New publication: Old data in new media?

© beim Verlag
Activity trackers and smartwatches are collecting more and more digital body data. Danny Lämmerhirt and Cornelius Schubert examine how this data can lead to tensions in the relationship between doctors and patients. The article comes from the sub-project "Digital Body Knowledge. Lines of Conflict of Problematic Popularity in Healthcare" in the CRC 1472 "Transformations of the Popular".

Abstract

Digital health data and devices have become increasingly popular in contemporary consumer cultures. This resonates with research on the expansion of health data ecosystems and the rise of consumerism in medicine.
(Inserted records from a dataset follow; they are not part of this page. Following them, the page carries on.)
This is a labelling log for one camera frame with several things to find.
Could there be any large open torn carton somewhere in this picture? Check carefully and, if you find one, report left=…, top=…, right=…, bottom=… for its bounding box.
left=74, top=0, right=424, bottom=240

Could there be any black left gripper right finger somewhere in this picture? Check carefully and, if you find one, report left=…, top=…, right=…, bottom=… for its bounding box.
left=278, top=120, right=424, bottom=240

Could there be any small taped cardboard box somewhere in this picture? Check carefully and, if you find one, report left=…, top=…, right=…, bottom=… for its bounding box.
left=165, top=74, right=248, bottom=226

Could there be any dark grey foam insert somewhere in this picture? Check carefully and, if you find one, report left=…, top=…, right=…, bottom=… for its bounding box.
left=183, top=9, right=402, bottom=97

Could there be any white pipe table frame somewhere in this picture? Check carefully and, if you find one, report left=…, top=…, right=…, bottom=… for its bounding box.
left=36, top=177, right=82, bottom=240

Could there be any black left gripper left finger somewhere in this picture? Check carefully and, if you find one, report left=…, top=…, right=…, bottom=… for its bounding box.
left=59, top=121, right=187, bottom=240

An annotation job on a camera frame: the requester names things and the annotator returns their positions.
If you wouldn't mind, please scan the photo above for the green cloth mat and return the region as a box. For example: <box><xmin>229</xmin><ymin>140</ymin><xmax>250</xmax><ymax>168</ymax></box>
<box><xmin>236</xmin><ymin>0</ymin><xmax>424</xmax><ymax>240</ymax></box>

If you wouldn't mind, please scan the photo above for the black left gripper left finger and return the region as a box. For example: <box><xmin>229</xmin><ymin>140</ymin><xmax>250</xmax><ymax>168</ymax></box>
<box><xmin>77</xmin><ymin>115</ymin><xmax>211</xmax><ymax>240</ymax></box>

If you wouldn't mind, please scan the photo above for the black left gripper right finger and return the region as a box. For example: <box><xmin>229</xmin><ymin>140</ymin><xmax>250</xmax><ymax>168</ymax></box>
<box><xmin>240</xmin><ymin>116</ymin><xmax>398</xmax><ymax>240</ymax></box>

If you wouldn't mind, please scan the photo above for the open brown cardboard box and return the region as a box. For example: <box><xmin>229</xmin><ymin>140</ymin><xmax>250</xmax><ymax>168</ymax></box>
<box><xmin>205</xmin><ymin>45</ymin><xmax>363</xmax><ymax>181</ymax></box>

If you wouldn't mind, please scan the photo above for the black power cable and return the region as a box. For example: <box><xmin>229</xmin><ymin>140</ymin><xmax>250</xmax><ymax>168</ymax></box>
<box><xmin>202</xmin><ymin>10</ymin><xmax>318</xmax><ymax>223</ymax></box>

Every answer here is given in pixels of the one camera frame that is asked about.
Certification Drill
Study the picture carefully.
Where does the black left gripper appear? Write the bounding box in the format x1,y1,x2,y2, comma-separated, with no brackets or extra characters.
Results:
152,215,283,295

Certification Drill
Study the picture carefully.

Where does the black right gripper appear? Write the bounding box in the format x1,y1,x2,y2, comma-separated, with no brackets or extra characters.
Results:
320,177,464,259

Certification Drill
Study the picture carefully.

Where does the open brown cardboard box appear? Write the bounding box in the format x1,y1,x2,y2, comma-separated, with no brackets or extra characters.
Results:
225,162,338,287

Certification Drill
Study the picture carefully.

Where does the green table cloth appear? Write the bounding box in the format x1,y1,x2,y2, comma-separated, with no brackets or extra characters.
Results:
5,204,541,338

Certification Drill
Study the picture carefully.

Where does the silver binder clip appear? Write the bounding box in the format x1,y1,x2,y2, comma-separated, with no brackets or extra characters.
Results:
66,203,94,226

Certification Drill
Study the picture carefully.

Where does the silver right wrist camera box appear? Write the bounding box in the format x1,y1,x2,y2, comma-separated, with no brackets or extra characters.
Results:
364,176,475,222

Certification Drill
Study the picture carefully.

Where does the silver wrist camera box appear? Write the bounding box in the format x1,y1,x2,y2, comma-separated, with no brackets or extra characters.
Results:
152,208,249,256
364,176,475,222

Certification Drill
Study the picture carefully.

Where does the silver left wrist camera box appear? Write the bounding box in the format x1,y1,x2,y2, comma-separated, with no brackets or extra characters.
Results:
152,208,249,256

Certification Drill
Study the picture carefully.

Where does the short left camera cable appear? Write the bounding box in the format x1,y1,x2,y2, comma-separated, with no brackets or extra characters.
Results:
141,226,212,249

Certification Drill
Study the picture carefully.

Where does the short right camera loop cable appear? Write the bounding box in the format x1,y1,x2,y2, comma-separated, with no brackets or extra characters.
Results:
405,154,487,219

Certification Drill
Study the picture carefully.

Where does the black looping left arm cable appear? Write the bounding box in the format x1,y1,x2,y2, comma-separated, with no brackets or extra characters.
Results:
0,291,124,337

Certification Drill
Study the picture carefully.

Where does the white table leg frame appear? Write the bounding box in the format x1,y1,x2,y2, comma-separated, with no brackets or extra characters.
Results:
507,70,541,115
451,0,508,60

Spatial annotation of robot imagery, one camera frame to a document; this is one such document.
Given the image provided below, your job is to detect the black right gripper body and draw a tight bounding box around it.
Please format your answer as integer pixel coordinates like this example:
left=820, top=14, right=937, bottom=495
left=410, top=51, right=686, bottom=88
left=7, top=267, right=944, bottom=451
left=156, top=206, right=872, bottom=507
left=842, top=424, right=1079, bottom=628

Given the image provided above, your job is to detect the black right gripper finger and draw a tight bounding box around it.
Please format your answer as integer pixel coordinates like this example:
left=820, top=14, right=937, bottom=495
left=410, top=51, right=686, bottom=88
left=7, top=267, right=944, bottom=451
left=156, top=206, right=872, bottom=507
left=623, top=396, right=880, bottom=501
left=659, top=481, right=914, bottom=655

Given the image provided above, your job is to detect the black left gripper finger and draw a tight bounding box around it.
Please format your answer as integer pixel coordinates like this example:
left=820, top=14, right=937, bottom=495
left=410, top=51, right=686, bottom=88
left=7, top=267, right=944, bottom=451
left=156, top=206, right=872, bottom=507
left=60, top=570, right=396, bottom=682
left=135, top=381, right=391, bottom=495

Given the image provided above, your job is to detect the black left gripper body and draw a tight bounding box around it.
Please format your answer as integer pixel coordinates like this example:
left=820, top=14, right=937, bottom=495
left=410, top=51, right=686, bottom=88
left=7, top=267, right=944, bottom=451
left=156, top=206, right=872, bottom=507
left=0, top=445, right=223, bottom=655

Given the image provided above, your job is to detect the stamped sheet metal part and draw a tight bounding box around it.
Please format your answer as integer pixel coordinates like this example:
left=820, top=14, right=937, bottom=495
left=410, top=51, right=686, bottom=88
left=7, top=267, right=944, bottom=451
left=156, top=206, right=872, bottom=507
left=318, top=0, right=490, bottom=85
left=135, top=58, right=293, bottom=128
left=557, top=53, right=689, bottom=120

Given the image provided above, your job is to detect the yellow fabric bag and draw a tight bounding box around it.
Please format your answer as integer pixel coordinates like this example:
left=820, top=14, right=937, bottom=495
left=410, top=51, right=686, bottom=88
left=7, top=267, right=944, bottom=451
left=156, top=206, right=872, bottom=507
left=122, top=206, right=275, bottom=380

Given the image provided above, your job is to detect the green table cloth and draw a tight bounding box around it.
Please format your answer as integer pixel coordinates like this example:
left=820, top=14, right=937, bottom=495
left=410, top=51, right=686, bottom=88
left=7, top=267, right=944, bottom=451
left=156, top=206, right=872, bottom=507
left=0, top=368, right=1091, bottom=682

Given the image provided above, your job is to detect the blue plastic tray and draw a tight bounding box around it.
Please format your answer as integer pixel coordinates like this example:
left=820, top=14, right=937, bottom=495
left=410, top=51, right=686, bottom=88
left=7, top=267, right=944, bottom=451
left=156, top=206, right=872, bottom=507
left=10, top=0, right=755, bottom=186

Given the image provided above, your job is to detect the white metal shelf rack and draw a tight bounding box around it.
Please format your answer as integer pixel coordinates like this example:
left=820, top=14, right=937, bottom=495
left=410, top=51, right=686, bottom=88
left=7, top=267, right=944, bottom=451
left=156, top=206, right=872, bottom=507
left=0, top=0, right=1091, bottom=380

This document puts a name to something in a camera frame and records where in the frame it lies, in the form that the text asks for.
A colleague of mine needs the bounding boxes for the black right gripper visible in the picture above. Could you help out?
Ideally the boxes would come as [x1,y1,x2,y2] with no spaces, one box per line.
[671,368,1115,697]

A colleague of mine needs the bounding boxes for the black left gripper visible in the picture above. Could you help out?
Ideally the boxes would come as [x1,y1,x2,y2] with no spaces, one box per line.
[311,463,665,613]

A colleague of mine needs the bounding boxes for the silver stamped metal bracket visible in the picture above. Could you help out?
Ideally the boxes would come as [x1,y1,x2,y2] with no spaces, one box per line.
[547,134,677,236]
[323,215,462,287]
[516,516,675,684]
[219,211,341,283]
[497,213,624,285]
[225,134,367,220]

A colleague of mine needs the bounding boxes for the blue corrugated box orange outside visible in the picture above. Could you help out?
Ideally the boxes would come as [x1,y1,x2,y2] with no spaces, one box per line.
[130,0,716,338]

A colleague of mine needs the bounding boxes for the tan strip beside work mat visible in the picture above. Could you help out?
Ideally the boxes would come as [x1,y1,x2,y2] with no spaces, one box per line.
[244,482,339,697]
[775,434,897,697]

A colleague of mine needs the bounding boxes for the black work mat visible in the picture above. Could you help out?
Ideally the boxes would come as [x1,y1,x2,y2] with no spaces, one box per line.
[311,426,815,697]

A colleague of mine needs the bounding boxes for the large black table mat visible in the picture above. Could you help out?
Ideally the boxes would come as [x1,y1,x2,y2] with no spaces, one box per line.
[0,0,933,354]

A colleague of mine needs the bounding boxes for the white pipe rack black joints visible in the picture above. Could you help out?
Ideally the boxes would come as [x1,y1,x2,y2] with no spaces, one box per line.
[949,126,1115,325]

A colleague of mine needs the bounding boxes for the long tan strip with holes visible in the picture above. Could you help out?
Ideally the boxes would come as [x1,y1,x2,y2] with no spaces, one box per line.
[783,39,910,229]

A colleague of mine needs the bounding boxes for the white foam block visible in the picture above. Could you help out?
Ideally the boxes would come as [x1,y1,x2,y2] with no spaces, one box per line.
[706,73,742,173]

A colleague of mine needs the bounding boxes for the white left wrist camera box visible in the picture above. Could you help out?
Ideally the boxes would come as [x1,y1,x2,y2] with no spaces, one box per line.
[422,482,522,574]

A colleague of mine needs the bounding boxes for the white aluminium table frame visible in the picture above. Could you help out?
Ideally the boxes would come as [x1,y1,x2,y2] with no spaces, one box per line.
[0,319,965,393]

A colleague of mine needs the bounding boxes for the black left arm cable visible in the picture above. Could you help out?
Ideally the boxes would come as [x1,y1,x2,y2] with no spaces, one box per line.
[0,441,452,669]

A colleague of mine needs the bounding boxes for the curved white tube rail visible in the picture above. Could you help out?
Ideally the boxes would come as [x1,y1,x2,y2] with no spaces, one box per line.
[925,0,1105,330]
The proliferation of popular health devices, such as activity trackers and smartwatches, however, does not simply reinforce existing dynamics of medicalization or economization. The expansion of digital health data opens up a contested space in local settings, such as doctor-patient interactions, where data and devices are evaluated and negotiated, depending on and varying by condition, medical discipline, and type of patient. We focus on these negotiations by analyzing how popular apps and devices create instances of problematic popularity when popular devices and personal data conflict with professional authority. Our analysis draws on 35 qualitative interviews with patients and doctors from various disciplines. It highlights the diversity of professional and personal data practices as well as the commonalities that emerge as digital health data and devices become more popular.

 

Lämmerhirt, Danny; Cornelius, Schubert (2025): Old data in new media? Problematic popularity of digital health data and consumer devices. In: Information, Communication & Society, online first. DOI: 10.1080/1369118X.2025.2464098.